Each time we do an evaluation we can determine anew what is important, and which criteria to use; many espouse this as the best practice, especially if it makes us think carefully about which criteria we use. BUT, this will still cause us to neglect important matters that have to be addressed - both when we conceptualise, plan and implement initiatives (projects, programmes, events, institutions, systems, etc.) and subject them to some form of evaluative practice.

Many will say that ‘stakeholders’ need to determine evaluation questions, or agree to the use of specific criteria. I, too, believe in the crucial importance of authentic voices at all levels and from all groupings throughout our evaluation processes. I abhor approaches that treat some stakeholder groups as marginal or worse, as laboratory animals.

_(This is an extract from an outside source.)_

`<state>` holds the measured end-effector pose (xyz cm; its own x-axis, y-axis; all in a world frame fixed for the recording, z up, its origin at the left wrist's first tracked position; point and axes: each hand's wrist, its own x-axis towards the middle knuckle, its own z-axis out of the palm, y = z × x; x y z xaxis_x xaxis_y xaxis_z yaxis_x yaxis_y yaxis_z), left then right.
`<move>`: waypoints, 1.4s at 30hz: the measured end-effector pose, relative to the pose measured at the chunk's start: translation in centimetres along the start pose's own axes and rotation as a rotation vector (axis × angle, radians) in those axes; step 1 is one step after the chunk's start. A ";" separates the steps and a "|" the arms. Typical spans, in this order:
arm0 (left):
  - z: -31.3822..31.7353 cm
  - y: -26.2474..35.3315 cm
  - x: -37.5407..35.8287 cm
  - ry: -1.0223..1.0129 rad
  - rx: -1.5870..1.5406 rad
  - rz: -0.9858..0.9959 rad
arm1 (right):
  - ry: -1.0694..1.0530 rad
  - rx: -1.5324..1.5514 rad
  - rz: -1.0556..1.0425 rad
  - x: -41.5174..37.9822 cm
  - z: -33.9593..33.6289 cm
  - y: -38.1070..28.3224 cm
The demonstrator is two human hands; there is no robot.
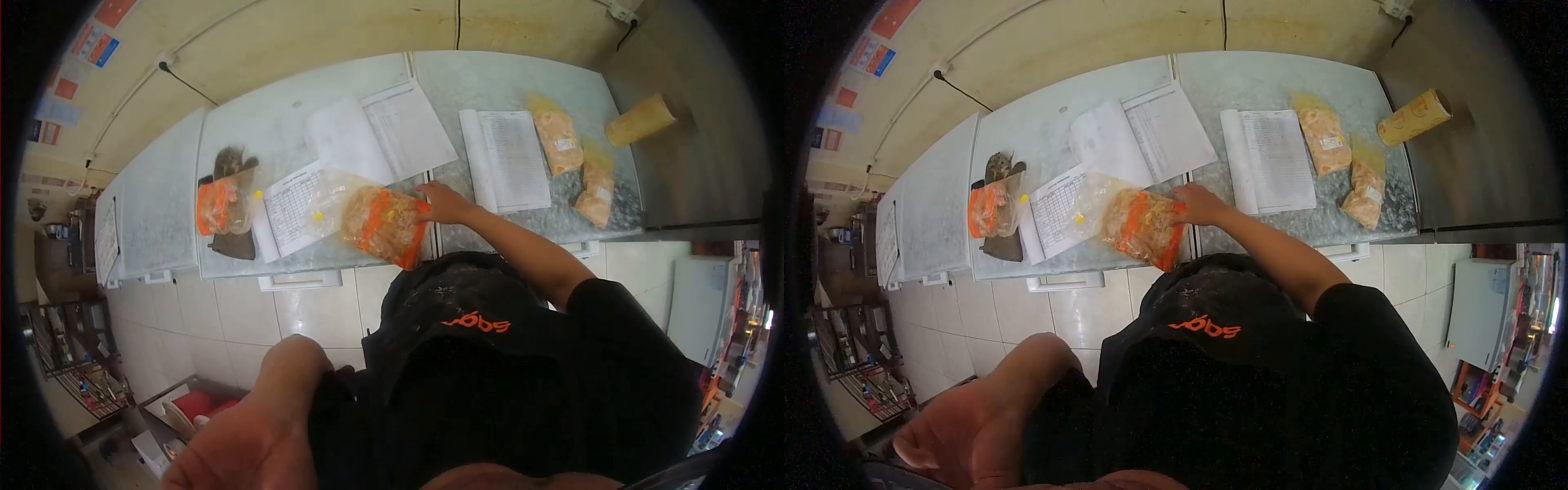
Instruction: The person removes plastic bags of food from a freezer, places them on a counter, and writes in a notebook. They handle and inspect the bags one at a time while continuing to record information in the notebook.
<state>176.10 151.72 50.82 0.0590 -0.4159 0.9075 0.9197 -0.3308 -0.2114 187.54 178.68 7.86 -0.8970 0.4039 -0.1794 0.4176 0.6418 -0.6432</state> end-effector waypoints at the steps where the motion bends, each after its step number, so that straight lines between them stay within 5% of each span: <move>1: -0.3 0.3 -0.3 -0.065 0.013 -0.012 | -0.012 -0.001 0.032 0.6 0.8 0.1; 4: -2.8 -0.1 -4.1 0.018 -0.030 -0.170 | -0.060 -0.010 0.127 1.6 1.6 -0.2; 6: -9.5 -0.6 -10.8 -0.259 0.319 -0.537 | -0.117 -0.021 0.183 1.8 0.8 -1.4; 10: -11.7 -4.0 -25.2 -0.624 0.404 -1.577 | -0.075 0.036 0.141 1.4 2.3 -0.7; 12: -18.3 -1.2 -35.2 -0.792 0.521 -1.886 | -0.049 0.061 0.115 1.5 2.3 -1.2; 14: -22.1 2.8 -40.8 -1.057 0.607 -1.938 | -0.067 0.110 0.096 1.8 2.0 -1.3; 16: -20.0 5.0 -40.2 -0.821 0.464 -2.347 | -0.133 0.149 0.115 2.0 1.5 -1.2; 22: -18.5 5.2 -40.5 -0.343 0.340 -2.492 | -0.301 0.363 0.177 1.7 -0.8 -2.9; 26: -20.1 4.7 -42.7 -0.292 0.107 -2.601 | -0.355 0.608 0.213 -0.1 -0.9 -2.6; 32: -17.8 3.1 -42.1 -0.429 -0.184 -2.560 | -0.219 0.960 0.356 -3.4 -2.0 -1.5; 38: -8.3 -0.1 -38.9 -0.366 -0.427 -2.791 | 0.069 1.397 0.458 -7.3 -5.1 -2.4; 42: -3.7 -1.2 -38.4 -0.592 -0.717 -2.545 | 0.238 1.466 0.323 -8.6 -9.1 -4.1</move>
<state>171.31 165.00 14.85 -0.0866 0.8950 -0.4375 -0.6124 0.2986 0.7320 194.88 178.53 18.85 -0.6947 0.5809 -0.4242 -0.0514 -0.6283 -0.7763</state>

But ‘stakeholders’ are not all-knowing gods who alone should direct what we do; let us stop treating them as such. There are many times when everyone will benefit from clearer direction about what matters when dealing with development, especially from a ‘big picture’, strategic or long-term perspective. There are other important things that should determine what we evaluate, especially if we want development to be fast, effective and/or transformative. Evaluation criteria (and evaluation questions) have to draw attention to these.

This is the reason for the arguments around the fact that we need frameworks and classifications for our evaluation criteria, for example as proposed in my previous post 3 up to post 5 in this series.

Issue 3.  We can cluster more and more ‘stuff’ under the current set of five DAC criteria to make it appear simple to implement, but then accountability should follow.

Some influential voices believe the best solution is to cluster a bunch of new issues under the existing or slightly expanded set of DAC criteria (usually including Coherence to make it six). This can work if we want the appearance of simplicity. I agree that nothing is quite as off-putting as a ream of questions and especially criteria that seem impossible to deal with in any one evaluation. Clustering can work and even incorporate most of my suggestions.

But are we fooling ourselves? In such clustering, much that is new will not get sufficient attention because they will be hidden under a few ‘umbrella’ criteria. It will be easier for us to ignore or water down aspects that are difficult or inconvenient to assess. And these are bound to be some of the most important issues for success.

The famous Impact criterion is a fine example. How often do we neglect the systematic search for negative consequences or impacts in our obsession with proving positive impacts!

So how will we hold ourselves accountable for attending to all crucial matters defined by any expanded criterion? And what does it mean if we do not care about such accountability?

Issue 4. We need framing of our criteria in ways that reflect freedoms and responsibilities, and balance tensions between available resources, political will and interests, and what needs to be done.

I remain amazed at how readily we have allowed – at least in certain parts of the world – the very dominant narratives about “freedom, democracy and human rights” to weaken equally important narratives about our responsibilities and obligations towards one another, towards the society in which we live, and towards our planet.

It is similar in the evaluation sphere. Our valued freedoms – to choose evaluands, boundaries, approaches, methods, questions and criteria – have to be balanced by the fact that there are responsibilities and obligations too when dealing with what to evaluate, why, how and when.

Our freedoms around our evaluation criteria relate to that which stakeholders want to know, and what we think might be important to assess given a specific context.

And our responsibilities? In the current era with its very specific framing of “development”, one of our most important responsibilities has to be to focus all our systematic evaluative actions wherever possible on
• how to best serve sustainable development and
• ensure the best chance of positive transformational change within, and across our societies and ecosystems.

Evaluation criteria (and questions) need to reflect these obligations. And they have to be identified though one or more frameworks that remind us of the reasoning for the selection of specific criteria for specific purposes.